Material for this task:
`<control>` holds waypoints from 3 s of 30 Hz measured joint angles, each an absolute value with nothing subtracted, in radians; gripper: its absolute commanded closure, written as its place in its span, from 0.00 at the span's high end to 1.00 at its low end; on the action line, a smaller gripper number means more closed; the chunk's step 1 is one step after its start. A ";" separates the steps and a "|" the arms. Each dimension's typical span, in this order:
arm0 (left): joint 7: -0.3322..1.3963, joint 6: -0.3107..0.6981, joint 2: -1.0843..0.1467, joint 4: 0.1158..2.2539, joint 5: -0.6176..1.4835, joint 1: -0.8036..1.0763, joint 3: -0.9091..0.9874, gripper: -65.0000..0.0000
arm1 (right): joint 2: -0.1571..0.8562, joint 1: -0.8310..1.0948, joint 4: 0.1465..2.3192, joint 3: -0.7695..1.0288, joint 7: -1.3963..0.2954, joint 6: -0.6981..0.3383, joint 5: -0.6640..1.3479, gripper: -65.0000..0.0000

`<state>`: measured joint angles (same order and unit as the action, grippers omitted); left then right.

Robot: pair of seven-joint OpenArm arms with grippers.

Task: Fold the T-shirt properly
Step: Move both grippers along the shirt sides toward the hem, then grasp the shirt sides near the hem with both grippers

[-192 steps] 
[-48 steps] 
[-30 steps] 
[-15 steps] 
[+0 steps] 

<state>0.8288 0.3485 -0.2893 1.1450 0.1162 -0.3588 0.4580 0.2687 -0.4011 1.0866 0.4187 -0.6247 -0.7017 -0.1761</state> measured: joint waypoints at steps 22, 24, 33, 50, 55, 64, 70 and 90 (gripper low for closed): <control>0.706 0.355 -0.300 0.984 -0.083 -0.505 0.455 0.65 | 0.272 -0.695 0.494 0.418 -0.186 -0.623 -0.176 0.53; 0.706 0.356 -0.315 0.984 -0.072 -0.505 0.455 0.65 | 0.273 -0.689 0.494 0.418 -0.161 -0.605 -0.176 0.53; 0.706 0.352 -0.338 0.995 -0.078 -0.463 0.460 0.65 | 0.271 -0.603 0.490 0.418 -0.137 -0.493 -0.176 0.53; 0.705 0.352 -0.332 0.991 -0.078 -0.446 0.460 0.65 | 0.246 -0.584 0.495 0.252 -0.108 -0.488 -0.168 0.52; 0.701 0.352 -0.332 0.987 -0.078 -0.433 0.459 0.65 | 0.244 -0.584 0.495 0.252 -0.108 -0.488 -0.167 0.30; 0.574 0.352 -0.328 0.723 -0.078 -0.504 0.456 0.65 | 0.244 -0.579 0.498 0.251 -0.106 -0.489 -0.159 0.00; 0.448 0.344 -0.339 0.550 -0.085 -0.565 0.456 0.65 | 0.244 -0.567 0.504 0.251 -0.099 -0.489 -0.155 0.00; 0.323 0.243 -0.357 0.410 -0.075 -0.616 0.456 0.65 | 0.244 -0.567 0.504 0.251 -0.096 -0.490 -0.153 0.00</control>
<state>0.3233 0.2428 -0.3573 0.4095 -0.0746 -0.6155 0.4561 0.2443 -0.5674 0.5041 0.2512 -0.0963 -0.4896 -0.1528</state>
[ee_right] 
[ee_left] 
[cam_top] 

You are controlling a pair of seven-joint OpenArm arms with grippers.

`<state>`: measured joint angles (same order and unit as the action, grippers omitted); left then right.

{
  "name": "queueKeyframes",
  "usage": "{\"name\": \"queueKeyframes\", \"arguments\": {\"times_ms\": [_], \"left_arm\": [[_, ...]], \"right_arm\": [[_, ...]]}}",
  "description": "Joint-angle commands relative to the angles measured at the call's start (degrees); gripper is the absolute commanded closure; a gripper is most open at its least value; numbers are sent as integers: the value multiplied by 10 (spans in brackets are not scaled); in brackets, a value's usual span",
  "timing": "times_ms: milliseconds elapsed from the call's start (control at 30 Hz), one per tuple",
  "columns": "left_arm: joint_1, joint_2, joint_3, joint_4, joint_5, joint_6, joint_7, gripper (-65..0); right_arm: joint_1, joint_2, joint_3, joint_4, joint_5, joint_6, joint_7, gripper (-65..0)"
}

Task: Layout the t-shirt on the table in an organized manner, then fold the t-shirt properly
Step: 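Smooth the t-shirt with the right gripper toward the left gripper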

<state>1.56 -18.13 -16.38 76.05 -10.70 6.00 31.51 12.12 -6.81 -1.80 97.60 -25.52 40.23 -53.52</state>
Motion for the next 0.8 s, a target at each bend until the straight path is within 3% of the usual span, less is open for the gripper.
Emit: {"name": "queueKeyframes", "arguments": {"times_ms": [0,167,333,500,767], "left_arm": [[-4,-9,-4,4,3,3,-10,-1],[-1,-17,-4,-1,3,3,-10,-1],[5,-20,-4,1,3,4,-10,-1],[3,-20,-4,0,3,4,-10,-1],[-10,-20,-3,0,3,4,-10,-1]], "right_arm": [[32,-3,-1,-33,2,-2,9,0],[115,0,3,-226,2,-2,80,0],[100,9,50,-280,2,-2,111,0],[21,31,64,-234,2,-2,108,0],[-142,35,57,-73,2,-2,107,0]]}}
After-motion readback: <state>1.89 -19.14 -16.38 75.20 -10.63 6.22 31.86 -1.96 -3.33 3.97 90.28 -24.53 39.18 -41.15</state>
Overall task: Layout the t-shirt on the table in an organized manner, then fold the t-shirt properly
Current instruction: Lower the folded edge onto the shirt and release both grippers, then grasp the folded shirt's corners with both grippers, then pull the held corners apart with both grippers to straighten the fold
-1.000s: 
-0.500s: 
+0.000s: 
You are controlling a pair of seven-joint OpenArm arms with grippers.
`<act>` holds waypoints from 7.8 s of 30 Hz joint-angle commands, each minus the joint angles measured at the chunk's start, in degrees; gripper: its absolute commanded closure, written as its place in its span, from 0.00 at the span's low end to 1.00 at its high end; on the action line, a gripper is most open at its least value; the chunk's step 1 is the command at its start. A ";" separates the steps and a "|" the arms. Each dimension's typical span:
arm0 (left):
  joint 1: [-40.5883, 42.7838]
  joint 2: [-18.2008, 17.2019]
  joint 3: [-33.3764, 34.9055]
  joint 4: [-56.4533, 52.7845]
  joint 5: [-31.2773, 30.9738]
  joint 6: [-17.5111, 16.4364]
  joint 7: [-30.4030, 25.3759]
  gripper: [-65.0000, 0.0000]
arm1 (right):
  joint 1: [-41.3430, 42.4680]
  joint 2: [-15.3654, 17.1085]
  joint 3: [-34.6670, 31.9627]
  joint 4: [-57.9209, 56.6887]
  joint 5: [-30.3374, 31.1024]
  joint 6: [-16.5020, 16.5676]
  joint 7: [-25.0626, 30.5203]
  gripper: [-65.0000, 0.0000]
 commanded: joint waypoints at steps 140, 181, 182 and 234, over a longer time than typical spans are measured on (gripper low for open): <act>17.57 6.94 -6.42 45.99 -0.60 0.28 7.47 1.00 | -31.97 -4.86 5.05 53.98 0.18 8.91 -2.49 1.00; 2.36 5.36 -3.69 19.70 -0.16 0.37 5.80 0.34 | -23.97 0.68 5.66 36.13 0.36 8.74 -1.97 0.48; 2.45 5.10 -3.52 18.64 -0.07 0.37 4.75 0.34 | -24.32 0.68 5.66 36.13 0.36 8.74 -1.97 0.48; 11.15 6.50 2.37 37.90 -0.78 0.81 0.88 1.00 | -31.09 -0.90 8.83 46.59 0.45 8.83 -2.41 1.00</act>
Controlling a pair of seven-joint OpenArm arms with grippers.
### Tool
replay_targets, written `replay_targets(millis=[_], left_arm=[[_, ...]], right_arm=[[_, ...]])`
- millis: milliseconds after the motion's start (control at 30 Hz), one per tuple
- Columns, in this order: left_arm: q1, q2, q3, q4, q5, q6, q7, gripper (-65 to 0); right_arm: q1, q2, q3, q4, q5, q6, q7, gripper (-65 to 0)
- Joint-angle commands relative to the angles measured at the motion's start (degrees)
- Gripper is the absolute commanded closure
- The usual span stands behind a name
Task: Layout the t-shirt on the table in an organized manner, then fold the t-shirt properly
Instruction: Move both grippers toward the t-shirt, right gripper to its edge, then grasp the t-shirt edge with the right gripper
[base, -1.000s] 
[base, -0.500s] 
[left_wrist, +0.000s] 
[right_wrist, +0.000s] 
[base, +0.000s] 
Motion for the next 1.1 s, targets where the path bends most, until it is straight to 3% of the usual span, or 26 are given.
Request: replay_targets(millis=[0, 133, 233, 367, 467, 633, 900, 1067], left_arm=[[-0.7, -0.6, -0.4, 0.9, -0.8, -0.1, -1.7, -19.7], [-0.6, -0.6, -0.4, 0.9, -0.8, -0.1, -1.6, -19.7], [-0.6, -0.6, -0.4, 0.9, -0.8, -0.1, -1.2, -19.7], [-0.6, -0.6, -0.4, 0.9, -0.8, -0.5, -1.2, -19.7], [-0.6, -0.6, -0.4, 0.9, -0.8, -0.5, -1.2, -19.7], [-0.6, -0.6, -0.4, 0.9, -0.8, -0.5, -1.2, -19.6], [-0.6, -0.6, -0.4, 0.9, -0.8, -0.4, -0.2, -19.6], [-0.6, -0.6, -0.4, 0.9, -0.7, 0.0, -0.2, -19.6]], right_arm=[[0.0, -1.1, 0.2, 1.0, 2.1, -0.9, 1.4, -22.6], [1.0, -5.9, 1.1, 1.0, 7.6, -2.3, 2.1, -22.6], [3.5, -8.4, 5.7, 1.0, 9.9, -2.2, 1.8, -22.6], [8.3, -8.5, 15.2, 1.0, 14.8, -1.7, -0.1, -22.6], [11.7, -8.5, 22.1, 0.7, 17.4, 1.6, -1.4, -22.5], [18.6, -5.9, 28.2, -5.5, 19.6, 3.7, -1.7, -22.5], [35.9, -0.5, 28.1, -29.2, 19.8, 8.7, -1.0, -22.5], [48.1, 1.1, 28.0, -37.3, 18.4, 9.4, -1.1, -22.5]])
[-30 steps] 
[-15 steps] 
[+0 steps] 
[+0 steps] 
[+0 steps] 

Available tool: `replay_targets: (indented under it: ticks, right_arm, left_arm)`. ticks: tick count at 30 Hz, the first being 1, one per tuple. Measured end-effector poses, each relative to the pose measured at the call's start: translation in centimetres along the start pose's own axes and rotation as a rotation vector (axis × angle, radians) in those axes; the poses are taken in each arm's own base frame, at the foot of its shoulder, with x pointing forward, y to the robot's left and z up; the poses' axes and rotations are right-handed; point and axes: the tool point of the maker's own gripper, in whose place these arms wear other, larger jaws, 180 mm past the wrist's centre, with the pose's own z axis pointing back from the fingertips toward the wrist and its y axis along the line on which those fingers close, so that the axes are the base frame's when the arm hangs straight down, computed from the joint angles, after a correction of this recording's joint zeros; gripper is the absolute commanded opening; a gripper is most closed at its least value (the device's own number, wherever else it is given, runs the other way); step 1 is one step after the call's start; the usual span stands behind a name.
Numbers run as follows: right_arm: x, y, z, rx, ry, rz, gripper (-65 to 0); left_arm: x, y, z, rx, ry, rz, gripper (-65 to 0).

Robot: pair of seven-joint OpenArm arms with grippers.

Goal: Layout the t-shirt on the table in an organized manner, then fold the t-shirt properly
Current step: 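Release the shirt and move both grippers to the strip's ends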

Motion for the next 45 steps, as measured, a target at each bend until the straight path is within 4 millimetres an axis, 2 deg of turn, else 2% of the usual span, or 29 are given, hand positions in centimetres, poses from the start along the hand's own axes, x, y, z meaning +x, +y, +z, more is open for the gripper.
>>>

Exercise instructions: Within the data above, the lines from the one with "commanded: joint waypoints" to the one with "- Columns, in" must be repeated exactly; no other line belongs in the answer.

Response to the task:
 commanded: joint waypoints at steps 140, 181, 182 and 234, over a longer time than typical spans are measured on (gripper low for open): <act>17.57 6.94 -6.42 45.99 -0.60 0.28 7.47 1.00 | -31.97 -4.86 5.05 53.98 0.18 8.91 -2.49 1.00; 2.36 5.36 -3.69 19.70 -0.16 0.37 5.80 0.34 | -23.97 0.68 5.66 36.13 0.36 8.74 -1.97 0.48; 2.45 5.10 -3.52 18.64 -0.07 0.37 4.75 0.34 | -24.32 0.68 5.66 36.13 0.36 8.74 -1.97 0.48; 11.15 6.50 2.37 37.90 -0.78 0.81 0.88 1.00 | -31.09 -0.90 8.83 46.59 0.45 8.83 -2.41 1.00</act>
Controlling a pair of seven-joint OpenArm arms with grippers.
### Tool
replay_targets, written `replay_targets(millis=[_], left_arm=[[_, ...]], right_arm=[[_, ...]])`
- millis: milliseconds after the motion's start (control at 30 Hz), one per tuple
- Columns, in this order: left_arm: q1, q2, q3, q4, q5, q6, q7, gripper (-65 to 0); right_arm: q1, q2, q3, q4, q5, q6, q7, gripper (-65 to 0)

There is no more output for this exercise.